Les deux vieilles bretonnes affublées de leur langue Gallo sont des poseuses de ventouses. Chacune de leur côté, Julie sur son solex et la mère Dubois à vélo, elles parcourent la commune et les alentours au grès des besoins des souffrants. Un panier de pêcheur en osier, solidement fixé sur le porte-bagage du cycle, transporte en toute sécurité les ventouses. Petites cloches de verre soufflé dont l’entrée est moins large que le fond, elles sont précieuses car elles soignent. En tout cas elles soulagent presque tout : fièvre, douleurs articulaires, courbatures, problèmes respiratoires, maux de têtes, névralgie, sciatique et même la grippe. L’objet se pose sur les parties du corps les plus charnues et au plus près de la douleur.

Les vieilles maîtrisent la technique ancestrale et sont sensibles à l’hygiène. Elles lavent soigneusement la partie du corps à traiter avec de l’eau et du savon. Après un lavage à l’eau chaude et salée, les ventouses sont rincées et essuyées minutieusement avec un linge blanc, parfaitement repassé, que la poseuse a amené de chez elle. C’est préférable. D’ailleurs à cette étape, elle quitte son tablier noir et revêt son tablier blanc à large bavette. Sur un linge propre posé sur la table de nuit elle installe son petit matériel : ventouses, bougie allumée, longue pince métallique, boules de coton stériles, bassinet en métal rempli d’eau froide et cuvette émaillée. De la gnaule forte en alcool et un autre petit bassinet seront préparés sur le rebord de la fenêtre ou sur une chaise. Tout est prêt. Un léger massage de la partie à traiter et l’opération va commencer. La poseuse se désinfecte les mains avec la gnaule, saisit un morceau de coton, l’imbibe d’alcool et l’enflamme à la bougie.

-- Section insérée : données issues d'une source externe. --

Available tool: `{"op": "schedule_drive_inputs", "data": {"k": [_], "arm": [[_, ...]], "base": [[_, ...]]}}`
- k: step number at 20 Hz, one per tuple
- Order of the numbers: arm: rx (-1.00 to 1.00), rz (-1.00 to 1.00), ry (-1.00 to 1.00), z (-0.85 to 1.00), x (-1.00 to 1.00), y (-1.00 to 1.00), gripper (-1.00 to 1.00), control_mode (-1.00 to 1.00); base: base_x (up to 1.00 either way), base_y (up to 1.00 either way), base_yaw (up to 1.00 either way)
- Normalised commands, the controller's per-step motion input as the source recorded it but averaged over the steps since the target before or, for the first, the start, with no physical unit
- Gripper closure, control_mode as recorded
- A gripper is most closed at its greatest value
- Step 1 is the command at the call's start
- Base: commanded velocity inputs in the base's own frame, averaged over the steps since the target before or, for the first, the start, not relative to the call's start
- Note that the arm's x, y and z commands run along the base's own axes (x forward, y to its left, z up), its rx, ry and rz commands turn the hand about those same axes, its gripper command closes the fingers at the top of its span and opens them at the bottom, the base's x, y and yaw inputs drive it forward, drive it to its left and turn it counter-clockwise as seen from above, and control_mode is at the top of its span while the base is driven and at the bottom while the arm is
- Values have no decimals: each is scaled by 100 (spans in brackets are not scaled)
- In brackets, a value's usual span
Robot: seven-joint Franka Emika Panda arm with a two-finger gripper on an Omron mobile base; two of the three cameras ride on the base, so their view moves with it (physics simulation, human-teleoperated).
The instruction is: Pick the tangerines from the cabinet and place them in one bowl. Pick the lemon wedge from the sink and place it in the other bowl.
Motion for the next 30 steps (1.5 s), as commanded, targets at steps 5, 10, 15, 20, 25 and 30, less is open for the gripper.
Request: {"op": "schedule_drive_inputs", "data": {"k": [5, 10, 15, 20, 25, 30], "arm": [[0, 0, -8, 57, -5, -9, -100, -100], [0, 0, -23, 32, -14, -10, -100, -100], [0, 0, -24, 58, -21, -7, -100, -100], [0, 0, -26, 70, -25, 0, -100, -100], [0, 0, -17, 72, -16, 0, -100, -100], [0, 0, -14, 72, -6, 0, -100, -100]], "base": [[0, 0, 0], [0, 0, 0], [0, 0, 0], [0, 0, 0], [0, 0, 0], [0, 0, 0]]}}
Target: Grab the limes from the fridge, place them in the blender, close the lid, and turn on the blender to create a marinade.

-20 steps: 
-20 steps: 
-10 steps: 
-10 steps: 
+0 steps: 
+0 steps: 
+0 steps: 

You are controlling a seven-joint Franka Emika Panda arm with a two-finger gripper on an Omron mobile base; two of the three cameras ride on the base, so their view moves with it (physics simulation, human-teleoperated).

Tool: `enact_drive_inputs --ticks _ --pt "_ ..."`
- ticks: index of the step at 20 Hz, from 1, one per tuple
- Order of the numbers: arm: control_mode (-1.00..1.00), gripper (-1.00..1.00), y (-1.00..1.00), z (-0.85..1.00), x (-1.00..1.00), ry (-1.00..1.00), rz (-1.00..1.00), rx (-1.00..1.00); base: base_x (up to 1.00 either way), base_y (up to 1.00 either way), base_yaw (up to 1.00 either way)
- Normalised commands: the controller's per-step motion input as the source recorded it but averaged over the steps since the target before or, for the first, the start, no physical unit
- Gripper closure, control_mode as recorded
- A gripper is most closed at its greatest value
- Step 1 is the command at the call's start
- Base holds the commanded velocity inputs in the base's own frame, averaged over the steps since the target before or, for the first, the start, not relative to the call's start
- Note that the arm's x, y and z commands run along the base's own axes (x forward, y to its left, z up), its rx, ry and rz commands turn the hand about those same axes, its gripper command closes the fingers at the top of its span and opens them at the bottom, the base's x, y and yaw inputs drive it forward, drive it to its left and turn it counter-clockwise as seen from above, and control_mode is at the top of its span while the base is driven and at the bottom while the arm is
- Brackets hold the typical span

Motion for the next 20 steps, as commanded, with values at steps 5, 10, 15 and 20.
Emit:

Le coton flambant est inséré dans la ventouse quelques secondes pour y produire une pression négative, le temps de chauffer le récipient qui ne doit ni brûler les mains de la poseuse, ni la peau du malade. C’est alors, que d’un geste maitrisé, le coton est retiré et la ventouse. Vidée de son oxygène, elle est retournée sur la peau qui, en refroidissant, en aspire la surface pour former une succion qui tiendra la ventouse en place. La petite torche est alors éteinte par trempage dans l’eau et abandonnée dans la cuvette. Lorsque les ventouses sont toutes en place, on recouvre le malade d’un drap propre et on l’abandonne une quinzaine de minutes. Il ne ressent aucune douleur, seulement une sensation de traction et d’échauffement de la peau.

Les deux vieilles femmes s’asseyent le temps de boire un café tenu chaud dans un coin de la cheminée. L’occasion de prendre connaissance des derniers potins du quartier.

Le quart d’heure, comme à chaque fois, largement dépassé, elles décollent les ventouses en appuyant fermement sur la peau en bordure du verre pour laisser entrer l’air. Alors se découvre la partie du corps traitée : Des cercles rougeoyants sur le dos du souffrant. Au fil du temps, ces ecchymoses disparaitront en même temps que la douleur.

Une fois les ventouses nettoyées, elles retrouvent leur place dans le panier de pêcheur ainsi que le reste du matériel.

Dans le village et les alentours, on préfère avoir à faire à la mère Julie. On la dit plus douce et surtout plus agréable que la mère Dubois.

Les poseuses de ventouses, personnes altruistes et généreuses possèdent un art de guérir déjà connu et utilisé par les Grecs. Elles offrent aux souffreteux un peu de répit et de bien-être.